Hilton, Starwood. Marriott. Mandarin Oriental. Hard Rock. Trump. The list of hotels that have acknowledged breaches of their credit card systems goes on and on. This has real meaning for you, particularly so in the holiday season when hundreds of millions of us are traveling and staying in hotels.
Your favorite hotel is not on this list of breached hotels? Don’t breathe easily. Multiple experts insisted that many hotels may be breached—malware already has been loaded onto their systems—and they just do not know it. Few do much, if any, searching for malware on their systems.
Hotel breach reports—in just about all cases—originate not with the victim hotel company but with banks that find a pattern.
Don’t think it’s just US hotels either. Mandarin Oriental, for example, has reported breaches in hotels in Hong Kong, London and Geneva.
Several Canadian hotels are on the Starwood list of breached properties.
Matters just keep getting worse since hotel breaches were last reported on in these pages six months ago. More big hotel operators have been now been breached and more, almost certainly, will be breached. “There’s a reason for this,” said Robert Siciliano, identity theft expert with BestIDTheftCompanys.com. “Credit card breaches are cyclical. As one industry tightens their security, another falls victim to the latest unknown vulnerability. And so on.”
Hotels now are in the hackers’ crosshairs and that will continue until hotels toughen their security.
Hotels—their guests—also make for an ideal target. They almost definitionally are affluent, their credit cards are good (the hotel already checked), and they travel, so charges from here and there around the globe may not raise suspicions at credit card processors.
That last bit is important. Sources said more processors are declining more charges at a remove from the cardholder’s usual geography. If you live and work in zip code 85004 in Phoenix, a processor may decline a charge at an electronics store in 02139, Cambridge, Mass., just because what does a person in Phoenix need with a 60” flat screen TV in Massachusetts?
Good question. Except when the cardholder is a known traveler, which is what hotel guests are. Those far away charges may fly through, thus the attractiveness of their card info.
Also know this: most reported breaches so far do not appear to involve central reservations systems and the front desk. Much more commonly breached are bars, restaurants and gift shops in hotels.
How? The usual way malware is put on the systems is through a hack by a remote hacker.
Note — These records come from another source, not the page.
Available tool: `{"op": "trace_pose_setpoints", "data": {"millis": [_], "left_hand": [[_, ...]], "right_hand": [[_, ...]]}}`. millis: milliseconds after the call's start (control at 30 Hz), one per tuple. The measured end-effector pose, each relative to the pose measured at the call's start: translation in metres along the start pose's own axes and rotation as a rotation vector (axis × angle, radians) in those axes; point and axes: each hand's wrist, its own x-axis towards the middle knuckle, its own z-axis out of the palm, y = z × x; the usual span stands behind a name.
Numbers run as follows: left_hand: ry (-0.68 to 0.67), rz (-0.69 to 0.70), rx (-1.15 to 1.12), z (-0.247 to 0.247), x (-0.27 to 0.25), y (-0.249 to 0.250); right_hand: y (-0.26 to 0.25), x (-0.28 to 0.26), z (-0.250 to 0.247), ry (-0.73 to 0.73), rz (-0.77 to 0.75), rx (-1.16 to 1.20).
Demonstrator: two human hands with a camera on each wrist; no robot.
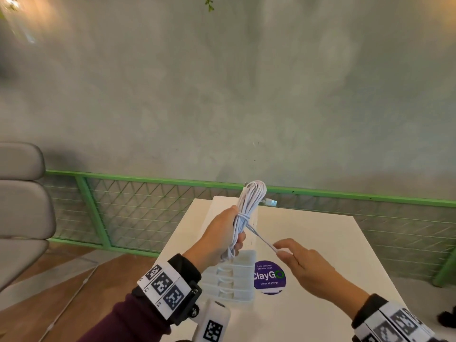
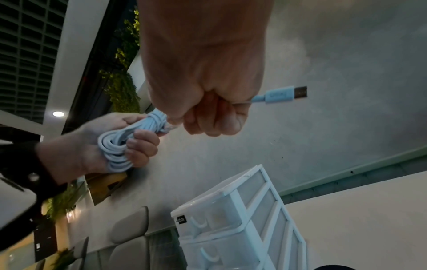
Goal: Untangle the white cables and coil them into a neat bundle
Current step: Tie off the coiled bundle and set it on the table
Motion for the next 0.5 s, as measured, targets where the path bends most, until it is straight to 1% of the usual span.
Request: {"op": "trace_pose_setpoints", "data": {"millis": [67,100,267,367,433,500], "left_hand": [[0.000,-0.019,-0.035,0.004,0.000,-0.003],[-0.010,-0.005,-0.021,0.005,-0.001,-0.006],[-0.078,0.126,0.126,0.008,-0.004,-0.010],[-0.079,0.198,0.276,0.013,-0.005,-0.013],[-0.103,0.226,0.349,0.015,-0.006,-0.016],[-0.110,0.247,0.414,0.014,-0.007,-0.018]], "right_hand": [[-0.002,-0.008,-0.004,-0.026,0.000,0.043],[-0.001,-0.010,-0.007,-0.033,-0.017,0.038],[0.007,-0.014,-0.025,0.024,-0.047,-0.045],[0.010,-0.016,-0.038,0.051,-0.005,-0.114],[0.012,-0.015,-0.046,0.050,0.049,-0.154],[0.009,-0.016,-0.055,0.044,0.088,-0.140]]}}
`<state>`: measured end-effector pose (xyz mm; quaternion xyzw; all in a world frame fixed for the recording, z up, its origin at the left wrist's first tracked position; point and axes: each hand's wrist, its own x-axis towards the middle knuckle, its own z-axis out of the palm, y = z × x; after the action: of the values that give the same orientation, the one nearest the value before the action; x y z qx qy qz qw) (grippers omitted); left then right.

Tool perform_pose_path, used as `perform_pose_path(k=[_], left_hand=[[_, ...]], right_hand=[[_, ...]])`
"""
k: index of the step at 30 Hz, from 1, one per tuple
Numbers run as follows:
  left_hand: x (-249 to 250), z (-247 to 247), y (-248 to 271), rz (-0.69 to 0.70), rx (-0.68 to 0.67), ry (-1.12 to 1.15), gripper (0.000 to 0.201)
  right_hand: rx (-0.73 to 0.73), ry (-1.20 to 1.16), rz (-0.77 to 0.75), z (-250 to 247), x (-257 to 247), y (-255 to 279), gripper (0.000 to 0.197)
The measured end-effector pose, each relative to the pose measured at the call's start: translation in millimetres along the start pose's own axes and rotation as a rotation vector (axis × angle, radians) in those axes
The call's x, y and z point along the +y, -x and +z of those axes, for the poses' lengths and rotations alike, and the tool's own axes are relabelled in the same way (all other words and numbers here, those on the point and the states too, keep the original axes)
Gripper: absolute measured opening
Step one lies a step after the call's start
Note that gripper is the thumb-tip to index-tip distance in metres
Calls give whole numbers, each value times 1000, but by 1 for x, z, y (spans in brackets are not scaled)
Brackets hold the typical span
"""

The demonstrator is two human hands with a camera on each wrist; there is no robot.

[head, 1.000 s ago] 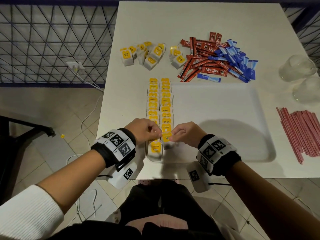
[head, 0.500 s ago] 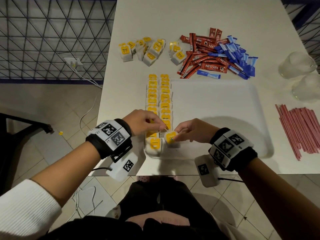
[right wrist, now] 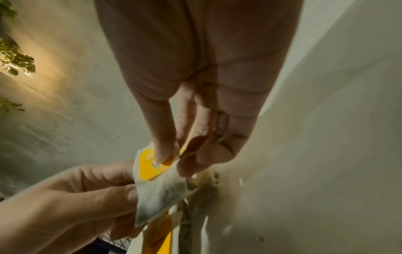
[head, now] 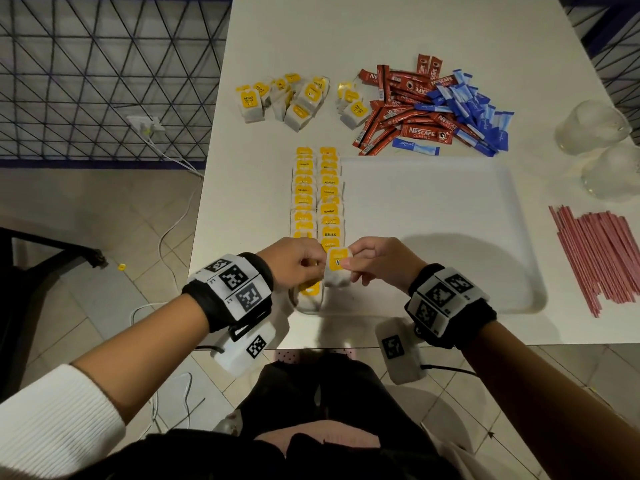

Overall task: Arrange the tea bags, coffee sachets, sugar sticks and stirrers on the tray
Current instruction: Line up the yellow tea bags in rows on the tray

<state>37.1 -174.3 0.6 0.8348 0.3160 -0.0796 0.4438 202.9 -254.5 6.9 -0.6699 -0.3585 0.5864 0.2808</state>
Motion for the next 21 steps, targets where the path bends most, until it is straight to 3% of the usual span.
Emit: perform_pose_path(k=[4, 7, 11, 15, 18, 21], left_hand=[[10, -1, 5, -113, -88, 41, 21], [12, -2, 7, -112, -51, 68, 32], [9, -1, 7, -123, -41, 55, 36], [10, -1, 10, -107, -87, 53, 56], [5, -8, 11, -145, -33, -32, 26], [-1, -15, 11, -162, 114, 26, 11]], right_hand=[[-9, -87, -19, 4, 6, -2, 11], [-52, -109, -39, 3, 4, 0, 16], [-61, 36, -75, 3, 0, -1, 9], [-105, 213, -48, 5, 1, -6, 10], [-116, 275, -8, 9, 0, -11, 18], [-42, 295, 0, 10, 0, -18, 20]])
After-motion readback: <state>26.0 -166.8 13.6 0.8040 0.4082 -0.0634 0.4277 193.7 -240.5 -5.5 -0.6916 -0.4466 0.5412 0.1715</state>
There also are instances, said sources, where criminals working in pairs enter a hotel gift shop, one distracts the employee (usually there is just one), the other slaps a contaminated memory stick into a POS port and that system is contaminated faster than it took to read these words.
Mark Brower, Global Director of Product Management, Enterprise Data Security for HPE Security – Data Security, made this observation: “Hospitality service providers face extraordinary challenges with customer data security at point of sale.
“Card-on-file transactions are common, meaning card data is often stored longer than typical, to maintain customer bookings and for resort service charges after check-in. Online booking systems often channel card data from various sources and third parties over the internet, creating additional possible points of compromise. Partner booking systems accessing the hotel platforms also present additional risks and malware paths for entry to data processing systems to steal sensitive information.”
Are there fixes for hotels? You bet. They could encrypt all data involving guest credit cards. They could regularly scan systems for malware. Hotels could also introduce EMV (so called chip) terminals that, so far, seem to baffle crooks, but EMV terminals cost money. I haven’t seen any at hotel gift shops—have you?
Hotels also could plunge into Apple Pay, Android Pay and similar tokenized payment techniques, but so far there has been slender activity in that direction.
What safeguards do we suggest for travelers? First, do not use debit cards in hotels, nowhere, suggested Jason Steele, a credit card expert at CompareCards.com. That is because—at least in the United States—a debit cardholder’s protections are dramatically weaker than a credit cardholder’s when it comes to challenging fraud.
Second, it is retro, but really think about paying with cash in a hotel gift shop or bar. Maybe sign purchases to your room in a restaurant. Putting down plastic in either venue right now seems too high risk. Be prudent. Keep plastic in your pocket and your risks evaporate in hotels.